It’s fairly common in financial systems to represent monetary amounts as cents rather than trying to represent dollars and cents with floating point [and all the rounding errors and inaccuracy that comes from using base 2 floating point to represent concrete base 10 numbers]. Call it fixed point if you like. Anyway, in an SQLite database I’m working with, the schema represents amounts as integer numbers of cents.
I found myself constantly having to convert a number of cents to a number with two decimal places. Would you believe I came up with this?
WHEN amount = 0 THEN
WHEN amount % 10 = 0 THEN
CAST (amount / 100.0 AS TEXT) || '0'
CAST (amount / 100.0 AS TEXT)
I mean, cool that you can do that with SQL, but yikes. What I really wanted was a SQL function that would just do the conversion from cents to money, all nicely formatted.
SELECT date(timestamp), money(amount), description FROM ...
SQLite has a very straight-forward extension mechanism. Admittedly I already had a grip on the basics of the SQLite C API because I’d written a hyper-thin Java wrapper for it, but it writing an extension in C to define a new scalar SQL function was pretty simple.
You create a funciton with a call to
sqlite3_create_function() and end up implementing it by specifying poitners to functions with the signature
void (*xFunc)(sqlite3_context* ,int , sqlite3_value**). Alright, should be easy:
That’s all good. You get the argument passed with one of the
num = sqlite3_value_int(argv);
do something with it, say:
dollars = num / 100;
pennies = num % 100;
snprintf(str, 11, "%7d.%02d", dollars, pennies);
and send it back with a
sqlite3_result_text(context, str, -1, SQLITE_TRANSIENT);
Easy enough API to use. I should add, the main SQLite C API is lovely — you get a database connection, you prepare a statement, then you step through the results. Of course, that’s what you do with any database engine in any language, but doing it from C against SQLite is really clean.

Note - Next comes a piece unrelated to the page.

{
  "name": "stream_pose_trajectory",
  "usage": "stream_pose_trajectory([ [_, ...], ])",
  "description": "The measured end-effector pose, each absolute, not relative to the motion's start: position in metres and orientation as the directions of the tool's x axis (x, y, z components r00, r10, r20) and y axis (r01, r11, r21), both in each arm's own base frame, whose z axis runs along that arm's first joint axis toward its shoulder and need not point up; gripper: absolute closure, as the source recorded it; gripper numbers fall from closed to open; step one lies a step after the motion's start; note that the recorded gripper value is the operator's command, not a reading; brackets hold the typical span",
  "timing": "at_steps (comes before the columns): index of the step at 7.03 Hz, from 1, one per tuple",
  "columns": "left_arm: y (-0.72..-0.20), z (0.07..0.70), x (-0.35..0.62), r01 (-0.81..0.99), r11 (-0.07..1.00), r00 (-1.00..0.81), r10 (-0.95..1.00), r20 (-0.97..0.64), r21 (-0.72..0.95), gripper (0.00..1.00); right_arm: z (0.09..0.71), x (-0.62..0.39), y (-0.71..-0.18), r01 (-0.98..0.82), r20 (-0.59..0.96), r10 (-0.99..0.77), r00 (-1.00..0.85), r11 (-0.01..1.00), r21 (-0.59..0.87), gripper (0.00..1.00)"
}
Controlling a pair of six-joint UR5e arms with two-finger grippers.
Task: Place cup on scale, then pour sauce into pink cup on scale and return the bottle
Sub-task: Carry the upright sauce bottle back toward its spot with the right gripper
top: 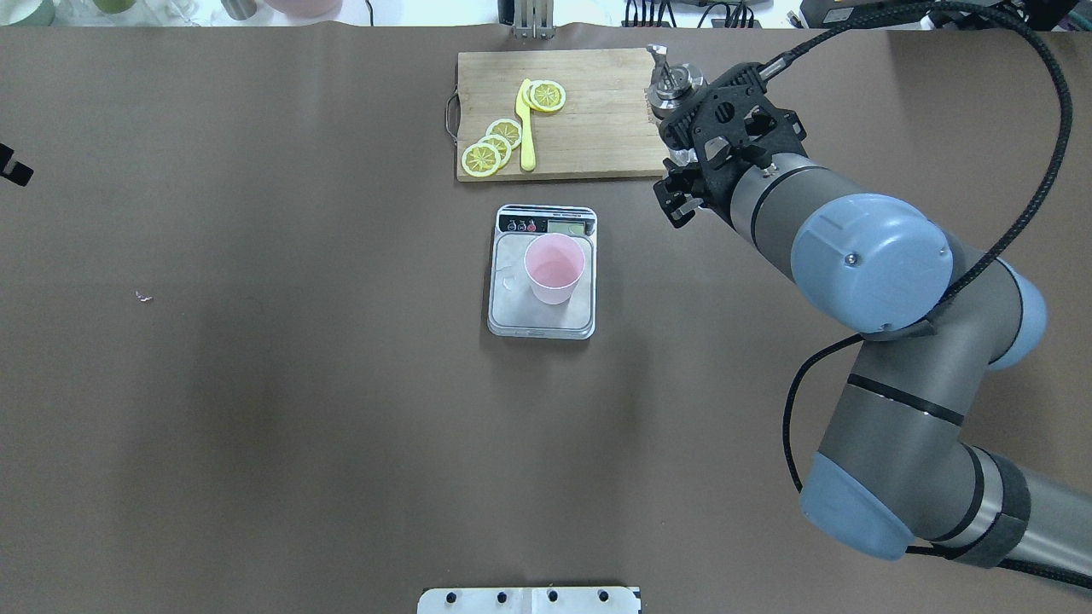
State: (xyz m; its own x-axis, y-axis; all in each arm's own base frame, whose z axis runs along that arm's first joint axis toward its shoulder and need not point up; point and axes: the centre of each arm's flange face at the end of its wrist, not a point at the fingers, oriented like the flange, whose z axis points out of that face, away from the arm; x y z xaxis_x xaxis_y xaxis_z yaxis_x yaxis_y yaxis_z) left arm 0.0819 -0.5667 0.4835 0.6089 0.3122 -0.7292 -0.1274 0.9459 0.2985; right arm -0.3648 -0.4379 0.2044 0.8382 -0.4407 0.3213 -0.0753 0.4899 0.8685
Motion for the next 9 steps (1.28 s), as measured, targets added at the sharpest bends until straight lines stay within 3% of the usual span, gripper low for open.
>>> stream_pose_trajectory([
  [5, -0.574, 0.468, 0.083, -0.121, 0.939, 0.608, 0.325, -0.724, 0.321, 0.03, 0.321, -0.367, -0.447, -0.324, 0.532, -0.422, 0.734, 0.471, 0.821, 0.88],
  [9, -0.576, 0.46, 0.083, -0.116, 0.936, 0.607, 0.331, -0.723, 0.331, 0.03, 0.402, -0.387, -0.455, -0.387, 0.573, -0.445, 0.688, 0.444, 0.808, 0.88],
])
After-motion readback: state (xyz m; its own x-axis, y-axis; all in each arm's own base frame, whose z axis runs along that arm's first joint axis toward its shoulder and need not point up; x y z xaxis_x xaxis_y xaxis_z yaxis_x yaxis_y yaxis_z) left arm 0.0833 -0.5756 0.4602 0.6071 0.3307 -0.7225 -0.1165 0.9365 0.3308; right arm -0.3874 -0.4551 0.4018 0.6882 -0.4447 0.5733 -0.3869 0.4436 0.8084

To register my function I just have to name it, say how many parameters it has, and pass a function pointer to it, like this:
sqlite3_create_function(db, "money", 1, ..., convert, NULL, NULL);
Some details omitted there, but you get the idea. Simple enough. Except for one thing. Where do you make that call from? Some sort of entry point, presumably, but what? And meanwhile, where do I get that
sqlite3*, the database connection, from?
Hunting around, there’s a “load extension” function. Ok, that’s promising, and it says that the default entry point that will be looked for is “
sqlite3_extension_init” but it’s not entirely obvious from the documentation for
sqlite3_load_extension() what (if anything) the signature for the entry point is. The usual
sqlite3_create_function(db, "money", ...);
That’s not going to cut it. Where do I get
Well, I put two and two together and guessed that actually the entry point function is invoked with a pointer to the open database connection on the call stack, because, well, you need one. And sure enough it seems to work. Eventually I found the actual signature described on the reference page for
sqlite3_auto_extension() — one of the few times it was really hard to find something.

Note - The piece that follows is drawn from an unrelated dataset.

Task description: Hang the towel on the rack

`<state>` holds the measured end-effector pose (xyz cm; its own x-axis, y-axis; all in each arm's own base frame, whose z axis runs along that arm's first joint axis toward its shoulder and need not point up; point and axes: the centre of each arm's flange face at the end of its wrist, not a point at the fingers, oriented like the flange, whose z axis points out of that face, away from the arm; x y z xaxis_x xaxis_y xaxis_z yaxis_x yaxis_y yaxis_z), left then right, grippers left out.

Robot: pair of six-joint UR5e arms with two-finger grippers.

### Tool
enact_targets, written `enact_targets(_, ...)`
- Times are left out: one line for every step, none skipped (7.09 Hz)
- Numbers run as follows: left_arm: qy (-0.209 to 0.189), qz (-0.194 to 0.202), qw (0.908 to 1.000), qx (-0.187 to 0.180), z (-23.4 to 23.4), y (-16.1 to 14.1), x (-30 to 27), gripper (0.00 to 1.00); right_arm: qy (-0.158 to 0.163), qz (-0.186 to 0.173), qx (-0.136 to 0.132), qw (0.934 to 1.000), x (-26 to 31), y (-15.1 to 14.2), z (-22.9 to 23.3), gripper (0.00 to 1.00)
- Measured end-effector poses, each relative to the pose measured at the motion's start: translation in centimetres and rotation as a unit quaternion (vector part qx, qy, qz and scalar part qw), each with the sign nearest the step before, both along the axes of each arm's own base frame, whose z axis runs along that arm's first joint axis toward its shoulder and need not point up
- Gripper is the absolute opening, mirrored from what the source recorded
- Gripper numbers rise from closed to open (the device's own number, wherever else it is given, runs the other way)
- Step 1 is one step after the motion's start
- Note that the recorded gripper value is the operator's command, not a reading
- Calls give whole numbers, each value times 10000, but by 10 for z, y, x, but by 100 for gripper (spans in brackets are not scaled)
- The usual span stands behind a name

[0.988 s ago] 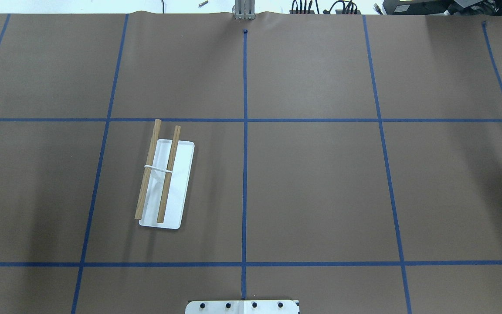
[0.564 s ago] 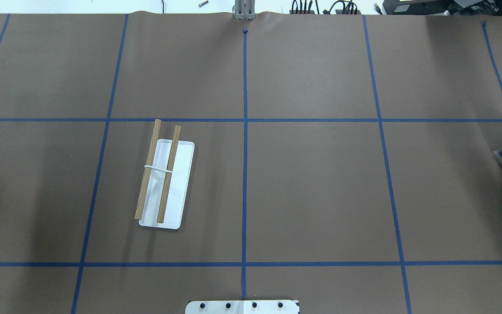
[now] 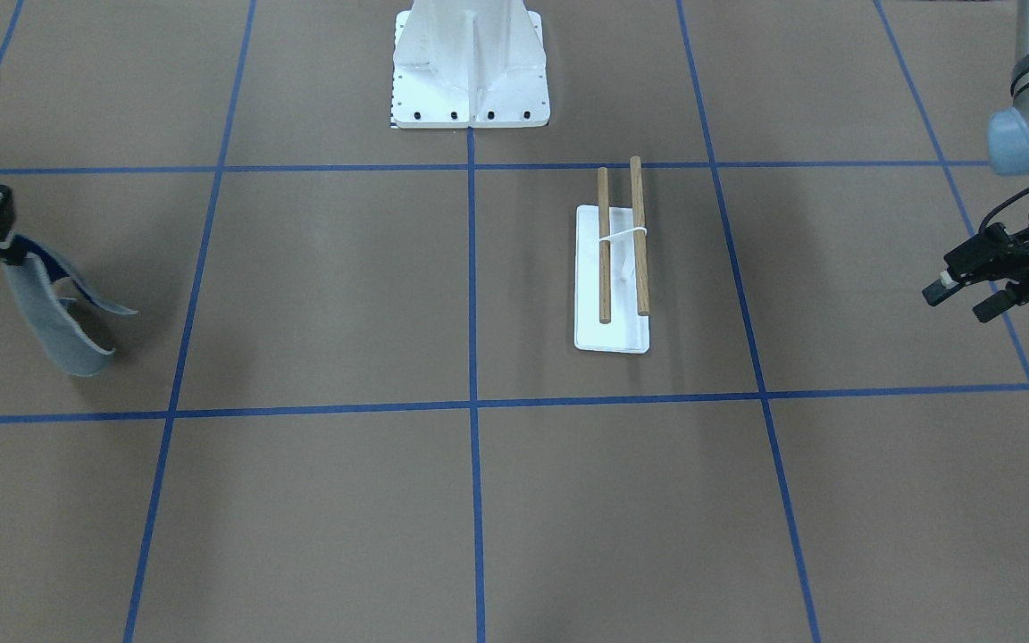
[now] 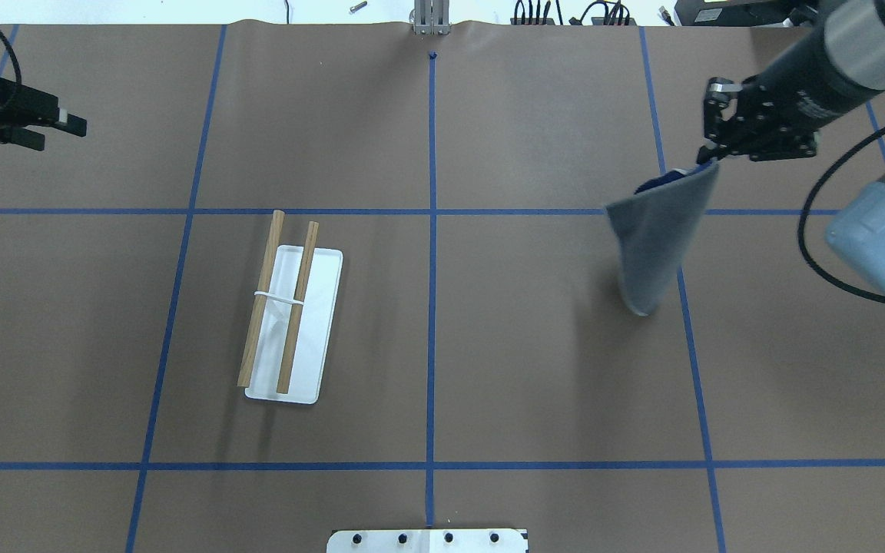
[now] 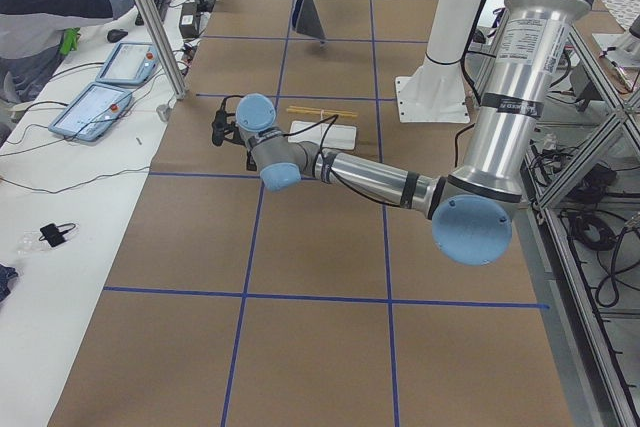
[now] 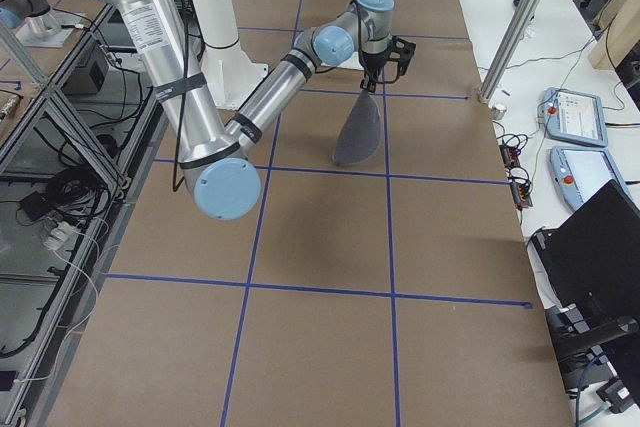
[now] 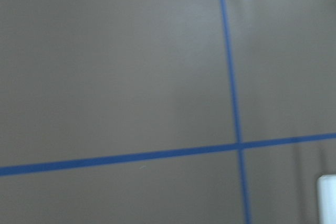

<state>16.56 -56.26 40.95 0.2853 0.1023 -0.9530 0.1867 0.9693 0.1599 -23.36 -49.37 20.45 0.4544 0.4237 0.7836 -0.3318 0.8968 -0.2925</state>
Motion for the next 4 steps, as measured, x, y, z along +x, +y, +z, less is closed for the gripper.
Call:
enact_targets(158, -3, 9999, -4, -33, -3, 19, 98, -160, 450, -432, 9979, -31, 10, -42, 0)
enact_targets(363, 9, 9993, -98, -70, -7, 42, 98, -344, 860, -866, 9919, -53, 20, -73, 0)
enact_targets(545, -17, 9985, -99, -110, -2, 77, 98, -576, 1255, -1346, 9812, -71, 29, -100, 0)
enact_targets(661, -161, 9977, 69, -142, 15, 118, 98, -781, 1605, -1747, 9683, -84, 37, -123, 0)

sqlite3_create_function(db, "money", ...);
There we go. Compile it up into a nice little shared library and you’re on your way.
$ gcc $CFLAGS -shared -lsqlite -o money.so money.c
Last bit, get it loaded. Programmatically you’d use that load extension function, but if you’re working from SQLite’s command line interface, you use the
.load instruction. The catch here is that although the
sqlite3 interface does filename completion, this doesn’t work:
sqlite> .load m<TAB>
sqlite> .load money.so
Error: money.so: cannot open shared object file: No such file or directory
Bah Humbug. It seems to be looking on the
LD_LIBRARY_PATH. Ok, fair enough, but a bit annoying that it’d complete a file it can’t load. Whatever:
sqlite> .load ./money.so
There. Now we can try it:
sqlite> SELECT money(3995);
That’s obviously a lot of work just to coerce two decimal places, but it also means in future I can do custom things like currency symbols, thousands separators, etc. Cool. I’m not about to write actual reports in SQL, but this is really handy for debugging and exploring the schema I’m working with.
Incidentally, there’s no
.unload so if you change your sources and recompile you’ve got to
sqlite3, restart, and
The extension API is actually more powerful than this — you can override the inherited behaviour of SQLite functions themselves. You do that by including
sqlite3ext.h and placing the following macros:
const char** err,
const sqlite3_api_routines* api
which is more correct than what I was able to get away with above. Hooray for the lack of type safety of dynamic symbols. There’s a wiki page that describes the correct usage further.